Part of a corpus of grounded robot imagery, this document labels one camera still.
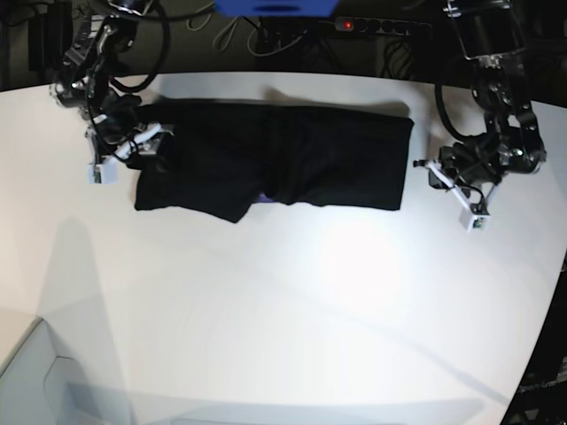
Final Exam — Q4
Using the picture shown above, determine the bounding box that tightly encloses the blue box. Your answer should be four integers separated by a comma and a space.
214, 0, 338, 17

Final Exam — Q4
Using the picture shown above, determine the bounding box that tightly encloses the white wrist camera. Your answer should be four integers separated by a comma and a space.
459, 208, 491, 233
87, 161, 118, 184

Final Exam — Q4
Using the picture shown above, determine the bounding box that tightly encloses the black t-shirt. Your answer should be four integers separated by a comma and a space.
135, 101, 414, 223

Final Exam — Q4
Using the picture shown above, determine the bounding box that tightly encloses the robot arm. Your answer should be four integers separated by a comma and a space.
414, 1, 547, 227
50, 1, 171, 171

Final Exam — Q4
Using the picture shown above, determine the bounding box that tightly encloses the black power strip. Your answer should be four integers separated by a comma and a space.
332, 17, 432, 37

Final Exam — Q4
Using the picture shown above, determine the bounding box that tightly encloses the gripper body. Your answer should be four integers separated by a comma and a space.
413, 143, 503, 213
86, 122, 175, 166

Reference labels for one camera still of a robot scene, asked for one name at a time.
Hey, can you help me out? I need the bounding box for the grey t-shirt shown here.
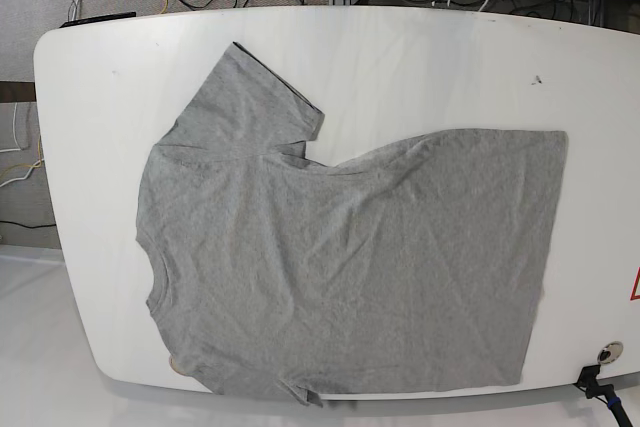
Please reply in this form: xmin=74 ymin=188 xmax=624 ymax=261
xmin=136 ymin=43 xmax=568 ymax=405

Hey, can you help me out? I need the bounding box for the beige table grommet left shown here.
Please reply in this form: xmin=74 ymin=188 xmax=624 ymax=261
xmin=169 ymin=356 xmax=188 ymax=376

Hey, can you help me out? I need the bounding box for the red triangle warning sticker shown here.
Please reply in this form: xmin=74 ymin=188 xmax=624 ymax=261
xmin=630 ymin=269 xmax=640 ymax=301

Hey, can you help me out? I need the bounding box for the silver table grommet right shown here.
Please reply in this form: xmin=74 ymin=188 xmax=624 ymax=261
xmin=597 ymin=341 xmax=624 ymax=365

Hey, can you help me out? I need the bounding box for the black clamp with cable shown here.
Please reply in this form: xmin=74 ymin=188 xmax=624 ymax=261
xmin=574 ymin=365 xmax=633 ymax=427

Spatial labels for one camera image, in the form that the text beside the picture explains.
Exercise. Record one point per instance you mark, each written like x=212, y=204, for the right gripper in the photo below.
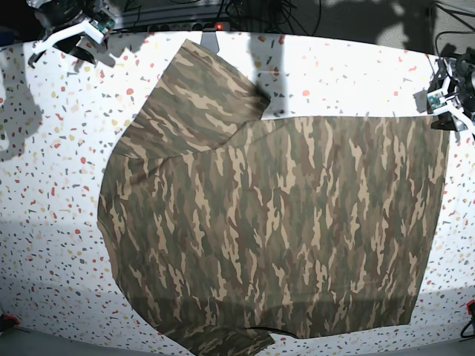
x=66, y=40

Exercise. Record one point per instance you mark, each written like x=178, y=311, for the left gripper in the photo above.
x=459, y=111

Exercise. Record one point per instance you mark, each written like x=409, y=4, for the camouflage T-shirt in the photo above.
x=224, y=228

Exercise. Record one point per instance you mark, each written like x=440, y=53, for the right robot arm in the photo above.
x=65, y=22

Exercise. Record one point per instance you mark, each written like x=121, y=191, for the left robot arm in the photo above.
x=457, y=67

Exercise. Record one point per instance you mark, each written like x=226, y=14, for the black power strip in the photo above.
x=189, y=26

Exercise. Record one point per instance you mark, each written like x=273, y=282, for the red clamp right corner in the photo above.
x=471, y=308

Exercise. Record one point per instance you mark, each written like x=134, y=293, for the red clamp corner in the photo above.
x=7, y=322
x=471, y=308

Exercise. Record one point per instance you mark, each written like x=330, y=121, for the red clamp left corner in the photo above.
x=7, y=322

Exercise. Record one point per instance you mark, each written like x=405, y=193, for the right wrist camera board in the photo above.
x=103, y=24

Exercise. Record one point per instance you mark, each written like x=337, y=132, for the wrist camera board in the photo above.
x=103, y=24
x=436, y=100

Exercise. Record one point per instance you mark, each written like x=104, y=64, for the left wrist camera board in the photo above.
x=436, y=100

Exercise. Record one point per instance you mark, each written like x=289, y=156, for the grey metal camera-stand base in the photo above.
x=209, y=41

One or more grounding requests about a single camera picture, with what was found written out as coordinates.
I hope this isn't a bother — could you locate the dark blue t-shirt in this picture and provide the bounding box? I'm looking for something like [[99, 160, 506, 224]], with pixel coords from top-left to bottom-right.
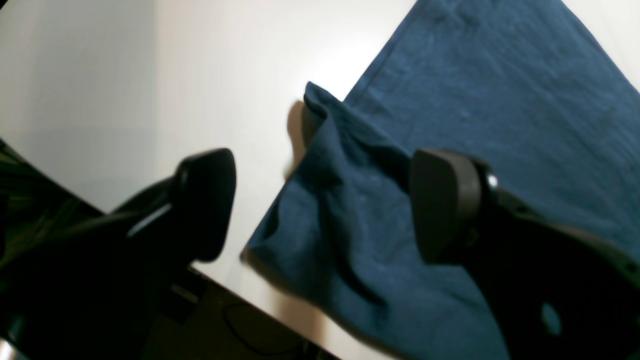
[[246, 0, 639, 360]]

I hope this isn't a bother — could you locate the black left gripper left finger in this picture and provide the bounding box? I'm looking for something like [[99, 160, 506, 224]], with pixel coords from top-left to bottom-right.
[[0, 148, 237, 360]]

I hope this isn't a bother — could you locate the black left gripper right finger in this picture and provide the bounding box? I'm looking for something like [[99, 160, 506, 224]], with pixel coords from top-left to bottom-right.
[[409, 148, 640, 360]]

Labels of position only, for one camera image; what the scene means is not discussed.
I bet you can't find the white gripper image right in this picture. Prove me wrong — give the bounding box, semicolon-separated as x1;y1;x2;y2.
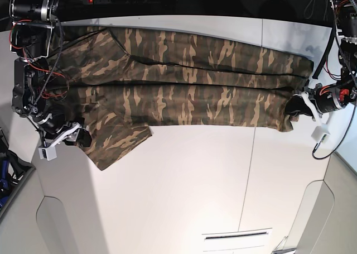
285;92;330;126

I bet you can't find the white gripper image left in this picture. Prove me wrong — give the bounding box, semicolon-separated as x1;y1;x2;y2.
41;122;92;148

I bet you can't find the camouflage T-shirt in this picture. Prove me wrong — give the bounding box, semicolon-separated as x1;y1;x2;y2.
47;26;313;170

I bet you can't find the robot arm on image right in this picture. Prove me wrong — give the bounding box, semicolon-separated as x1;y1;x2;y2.
285;0;356;118

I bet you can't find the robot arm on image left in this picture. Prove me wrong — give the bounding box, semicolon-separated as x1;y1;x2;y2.
9;0;91;147

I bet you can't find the blue and black items bin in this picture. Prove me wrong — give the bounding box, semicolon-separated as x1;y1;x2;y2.
1;128;35;217

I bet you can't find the white camera box image left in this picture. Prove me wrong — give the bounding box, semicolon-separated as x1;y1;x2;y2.
38;146;57;161

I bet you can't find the white camera box image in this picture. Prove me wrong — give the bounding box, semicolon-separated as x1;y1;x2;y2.
38;146;57;161
311;124;330;143

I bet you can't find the white camera box image right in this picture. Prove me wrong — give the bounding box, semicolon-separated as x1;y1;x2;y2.
311;124;330;143

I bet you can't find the thin grey cables background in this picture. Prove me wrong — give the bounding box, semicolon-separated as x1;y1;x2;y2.
303;0;330;23
:::::
**Problem to work on**
Tell how many lines of the data above hold the string "what". Give only the number.

**Response to the exercise**
2